Schluchten von Licht

Autor:Bettina Bohn/Markus Manfred Jung
Erscheinungsjahr:2015
Genre:Gedichtband
Verlag:Drey-Verlag


Besprochen von Klaus Isele
Markus Manfred Jung ist ein außergewöhnlicher Autor und als Mensch ein Original. So wird beispielsweise über ihn erzählt, daß er während seines Germanistikstudiums in Freiburg die Antworten auf die Fragen des Professors stets im alemannischen Dialekt gab. Ob nur am Anfang des Studiums oder auch bis zum Schluß, ist mir nicht bekannt. Ich habe es leider nie miterlebt. Als wir beide eine Zeitlang in der Redaktion der aufmüpfigen Kulturzeitschrift »D’Deyflsgiger« waren, arbeitete er bereits im Schuldienst. Der 1954 im Wiesental geborene M.M. Jung hat ein Faible für handwerklich gut gemachte, bibliophile Bücher. Das fing an mit seinem allerersten Band »rägesuur« (Edition Isele, 1986) und setzt sich fort bis zu seiner neuesten Publikation »Schluchten von Licht« (Drey-Verlag), einem edlen Text-Bild-Band, der künstlerische Arbeiten seiner Frau Bettina Bohn enthält. Daß Markus Manfred Jung kein wirklich eitler Mensch ist, könnte man daraus schließen, daß der großformatige, mit vielen dynamisch-ausdrucksstarken Farbabbildungen versehene Band keinerlei Angaben über Autor und Malerin enthält. Äußerste Zurückhaltung? Oder Vertrauen darauf, daß der interessierte Leser sich heutzutage im Internet jederzeit über die beiden Künstler informieren kann?
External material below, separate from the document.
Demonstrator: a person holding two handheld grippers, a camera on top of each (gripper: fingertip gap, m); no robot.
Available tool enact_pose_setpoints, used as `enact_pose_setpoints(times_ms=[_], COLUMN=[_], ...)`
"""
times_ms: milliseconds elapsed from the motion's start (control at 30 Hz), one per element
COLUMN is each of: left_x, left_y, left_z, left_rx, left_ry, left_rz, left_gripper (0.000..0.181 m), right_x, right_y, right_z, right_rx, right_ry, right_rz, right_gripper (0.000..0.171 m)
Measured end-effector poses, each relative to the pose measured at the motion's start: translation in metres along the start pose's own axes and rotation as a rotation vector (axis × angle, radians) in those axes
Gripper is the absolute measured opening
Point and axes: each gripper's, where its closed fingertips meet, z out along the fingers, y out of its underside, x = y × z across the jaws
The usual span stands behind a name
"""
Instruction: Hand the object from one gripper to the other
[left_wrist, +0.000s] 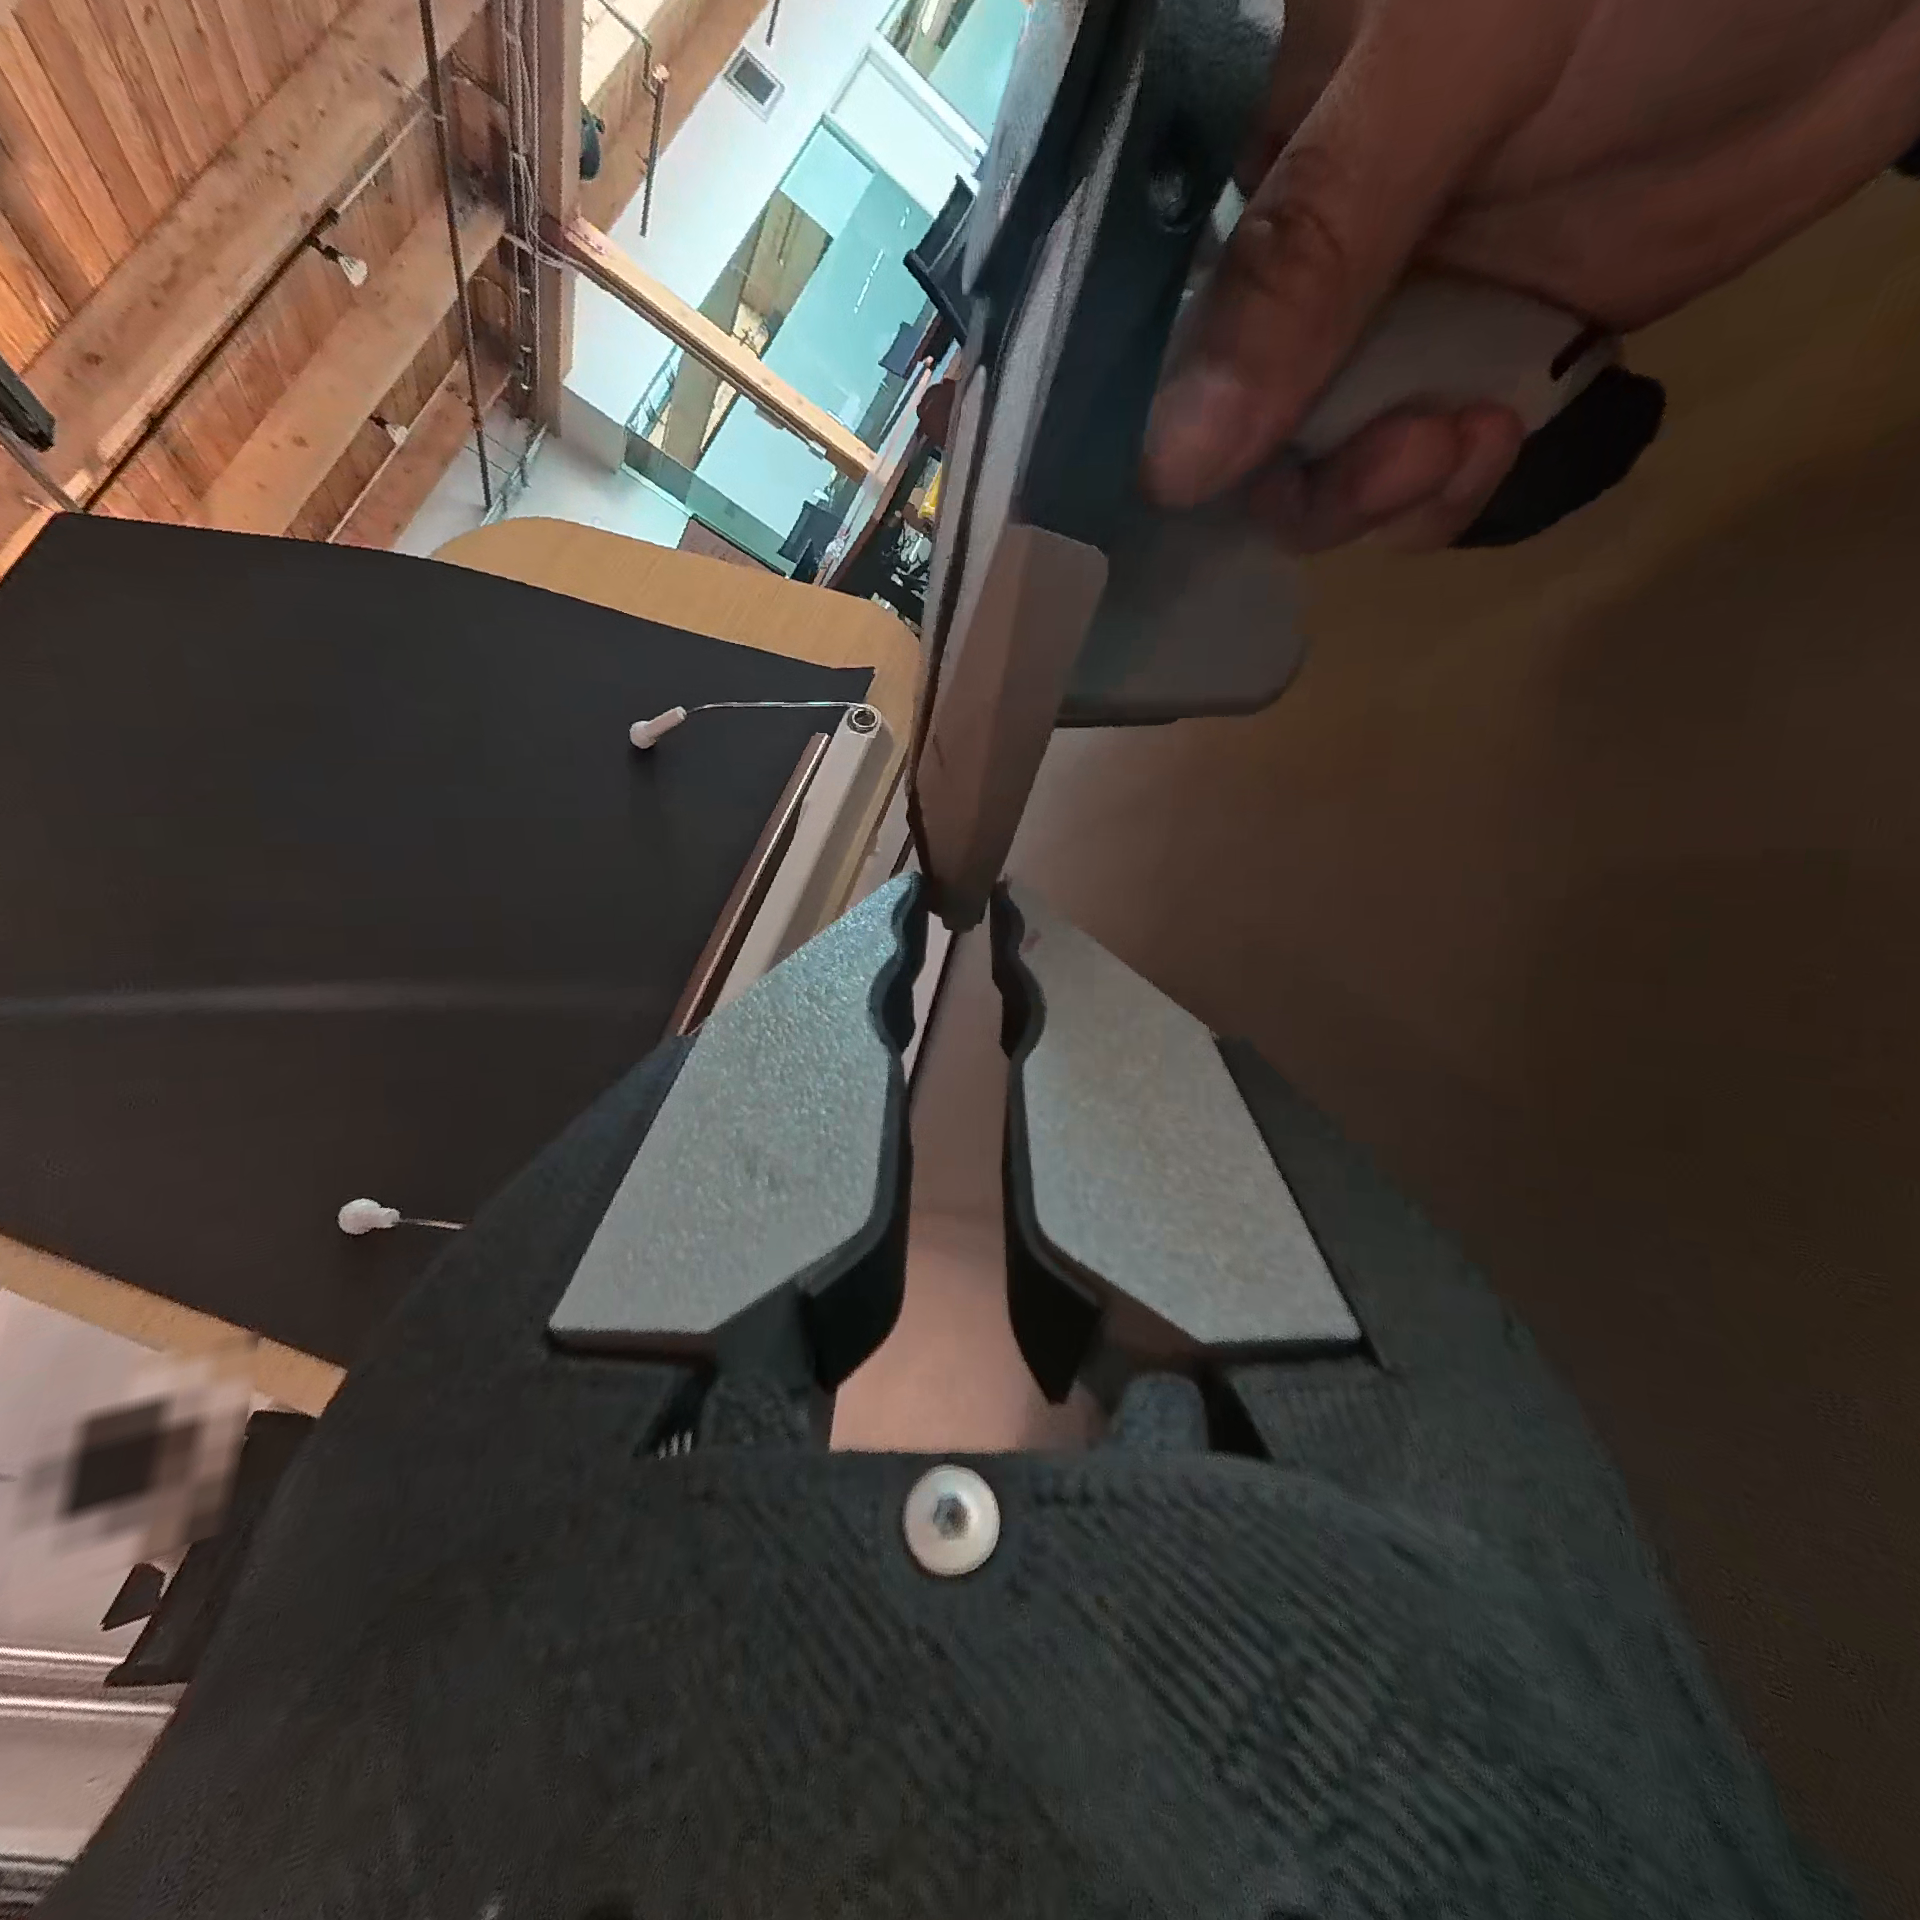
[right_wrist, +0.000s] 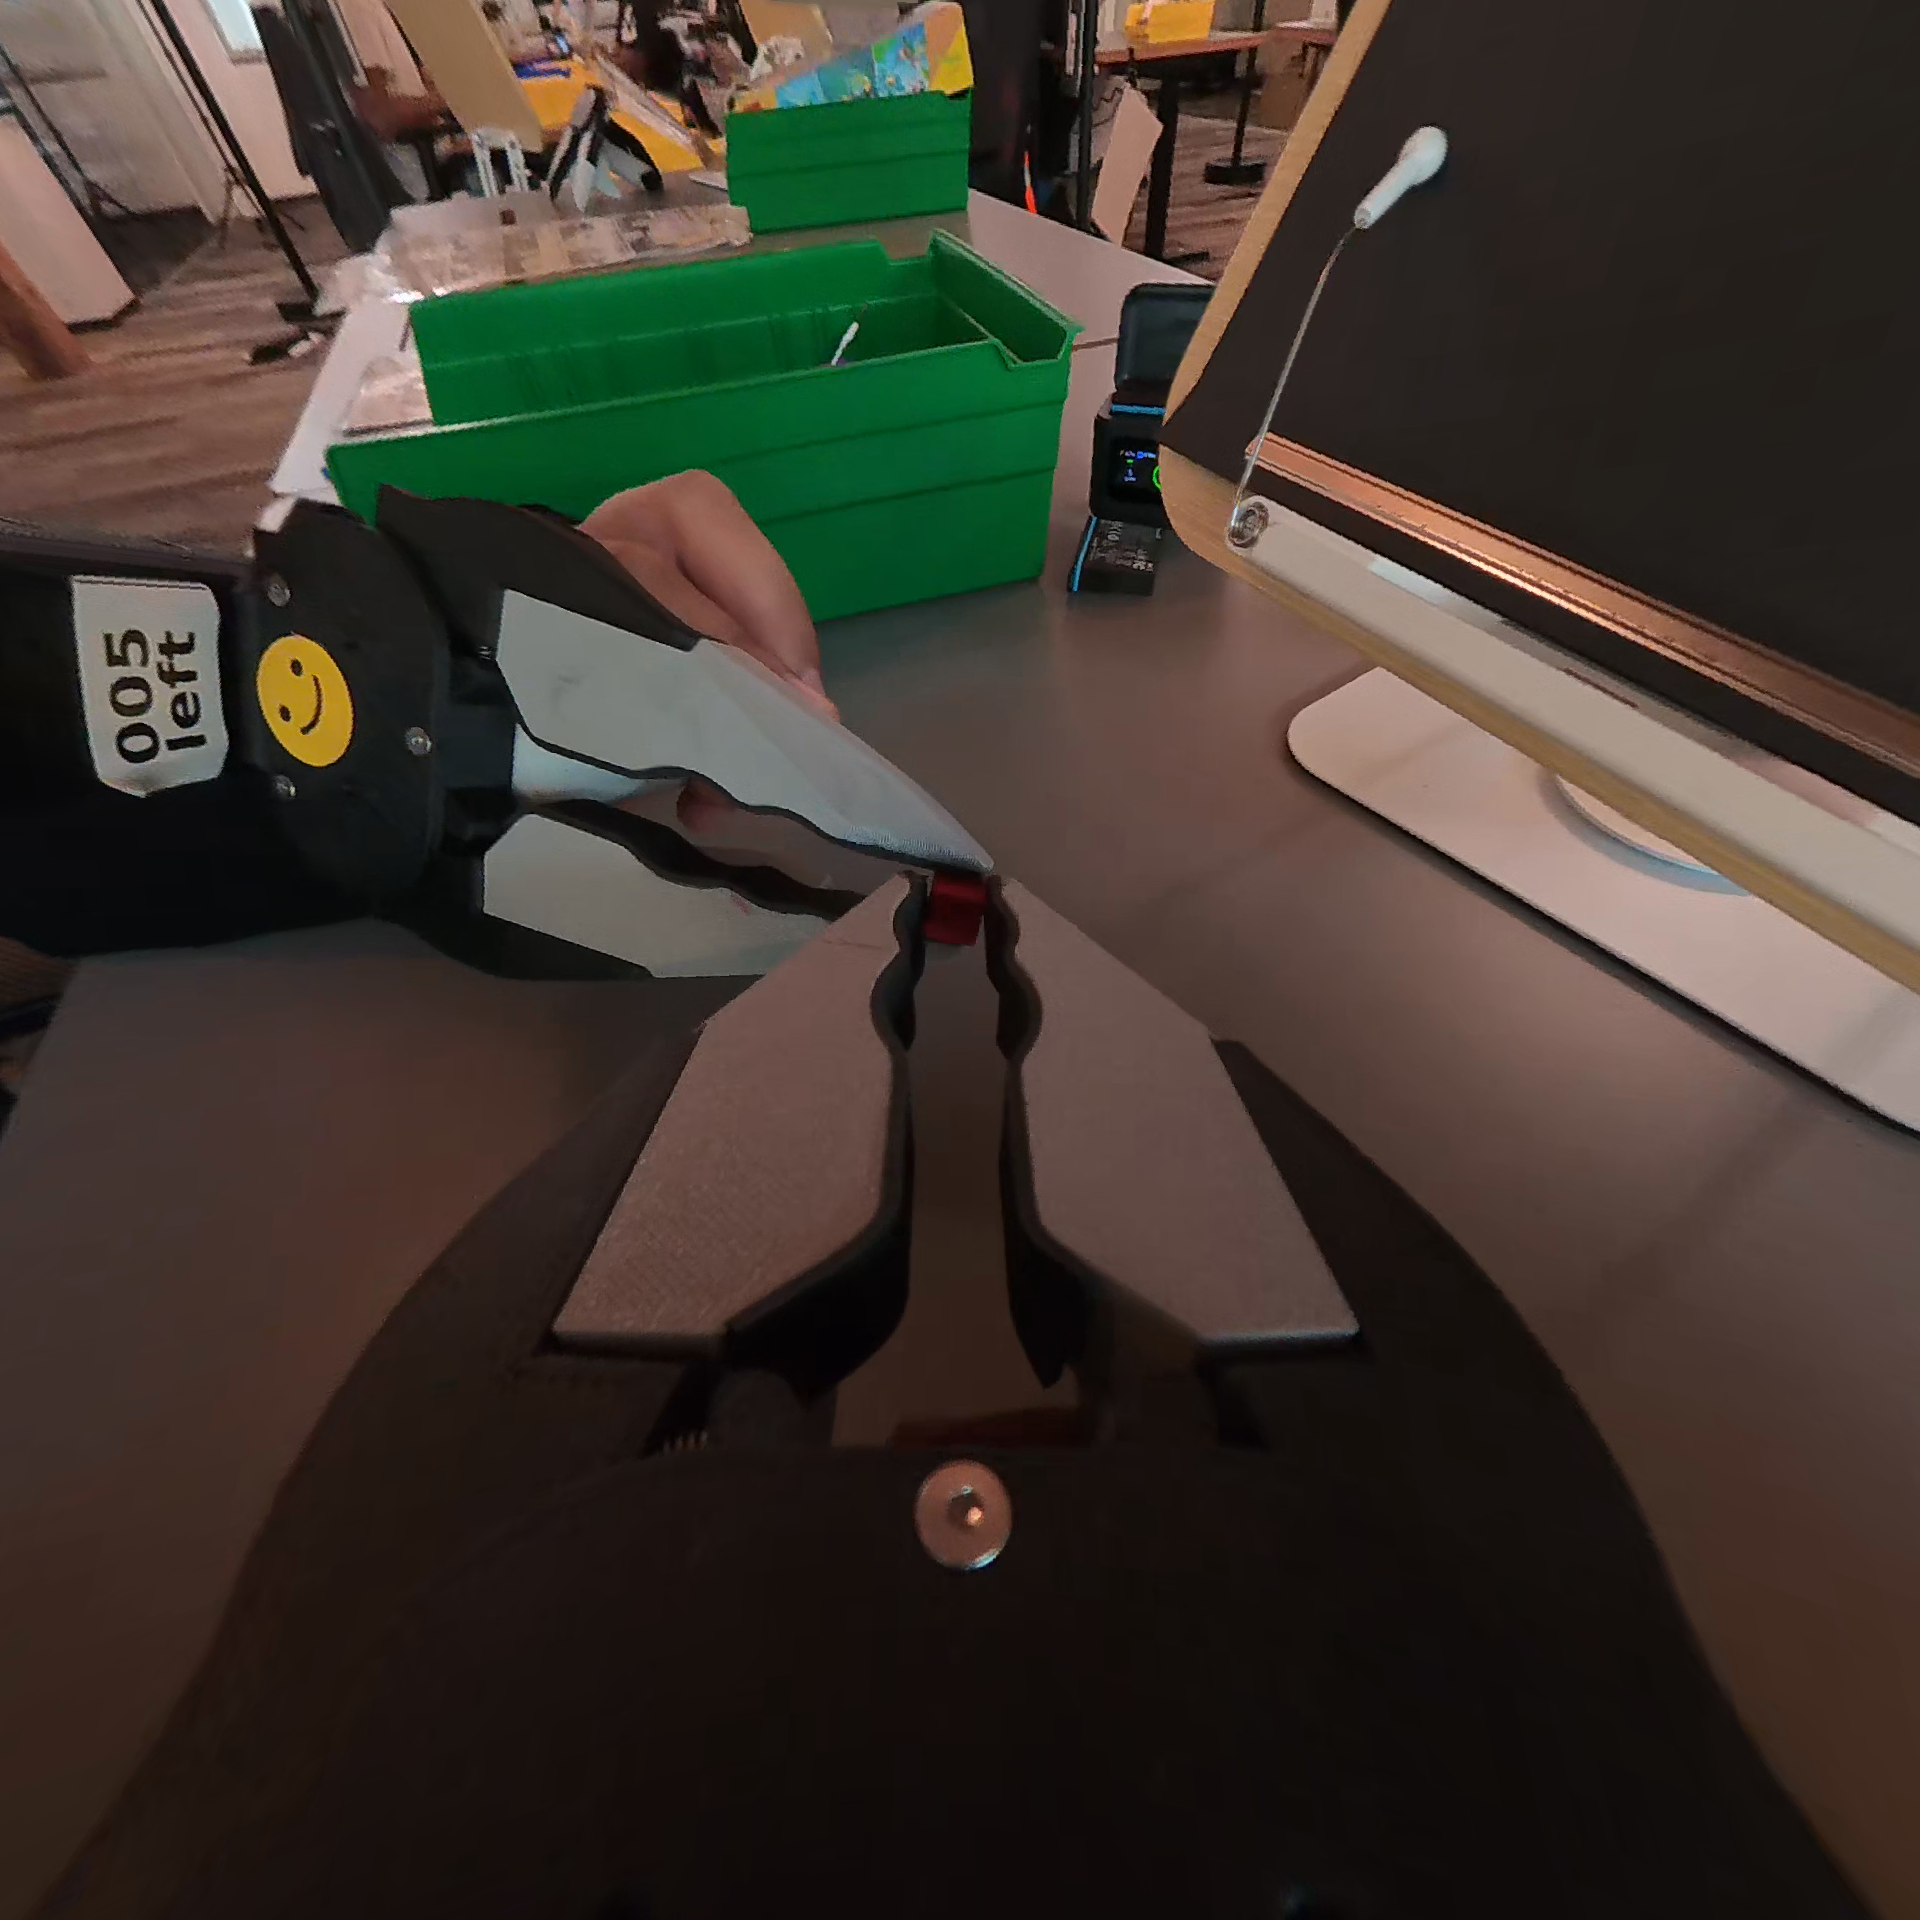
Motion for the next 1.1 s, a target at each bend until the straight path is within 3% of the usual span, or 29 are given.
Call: enact_pose_setpoints(times_ms=[233,400,1100], left_x=[-0.0001,0.0026,0.0066], left_y=[-0.0001,0.0028,0.0007], left_z=[0.0014,0.0029,0.001], left_rx=[0.002,-0.022,-0.01], left_ry=[0.041,0.016,0.046], left_rz=[-0.166,-0.075,-0.066], left_gripper=[0.009,0.009,0.008], right_x=[0.0022,0.0038,-0.0006], right_y=[-0.0012,0.0023,0.0063], right_z=[-0.0012,-0.0001,0.002], right_rx=[-0.003,-0.018,-0.006], right_ry=[0.02,0.026,-0.071], right_rz=[-0.008,-0.011,0.114], right_gripper=[0.007,0.008,0.008])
Doch nun zu den Gedichten: Der Band beginnt mit Landschafts­impressionen aus dem deutschen Norden (z. B. Sylt), die angereichert sind mit den typischen Nordsee-Ingredienzien wie Gischt, WindWindWind, hügel­hohen Brechern, Dauernieselregen oder schier undurchdringlichen Nebelwänden. Wahrscheinlich wird der Autor MMJ vielerorts unterschätzt und auf seine Dialektgedichte reduziert. Dabei sind ihm der deutsche Norden oder die Fjorde und Weiten Norwegens genauso vertraut wie der heimatliche Südschwarzwald. Wer von uns hat beispielsweise schon Skandinavistik studiert, davon eine Zeitlang in Oslo? Ein Lörracher in Oslo – in den 1980er Jahren sicherlich ein Novum.
Markus Manfred Jung ist nicht nur ein weitgereister Autor, sondern auch ein sehr vielseitiger. Es gibt von ihm ein Hörspiel, mehrere Theaterstücke, er hat als Mitherausgeber mehrere Anthologien ediert, den Text für einen Bildband über Norwegen geschrieben, mehrere CDs produziert und daneben natürlich viele Lyrikbände veröffentlicht.
Die Gedichte des neuesten Bandes sind auf Hochdeutsch verfaßt oder im südbadischen, wiesentälerisch gefärbten Dialekt. Oder auch mal gemischt, was ich besonders reizvoll und kurios finde. So etwa im Gedicht »windewund«: »wie werden aus / wörtern worte // chunnt us de / wörter s wort // wie denkt mich / die sprache fort // findefund«.
Neben den bildstarken Heraufbeschwörungen nordischer, mit Robben und Krähen bevölkerter Landschaften gibt es in diesem Band – was man vielleicht nicht unbedingt erwarten würde – auch eindringliche Liebesgedichte an seine Frau Bettina Bohn. Jede Frau, der so ein Gedicht gewidmet wird, kann sich mehr als glücklich schätzen.
Mein persönliches Lieblingsgedicht in »Schluchten von Licht« trägt übrigens den Titel »Gelassenheit« und ist das letzte Poem in diesem empfehlenswerten Text-Bild-Band.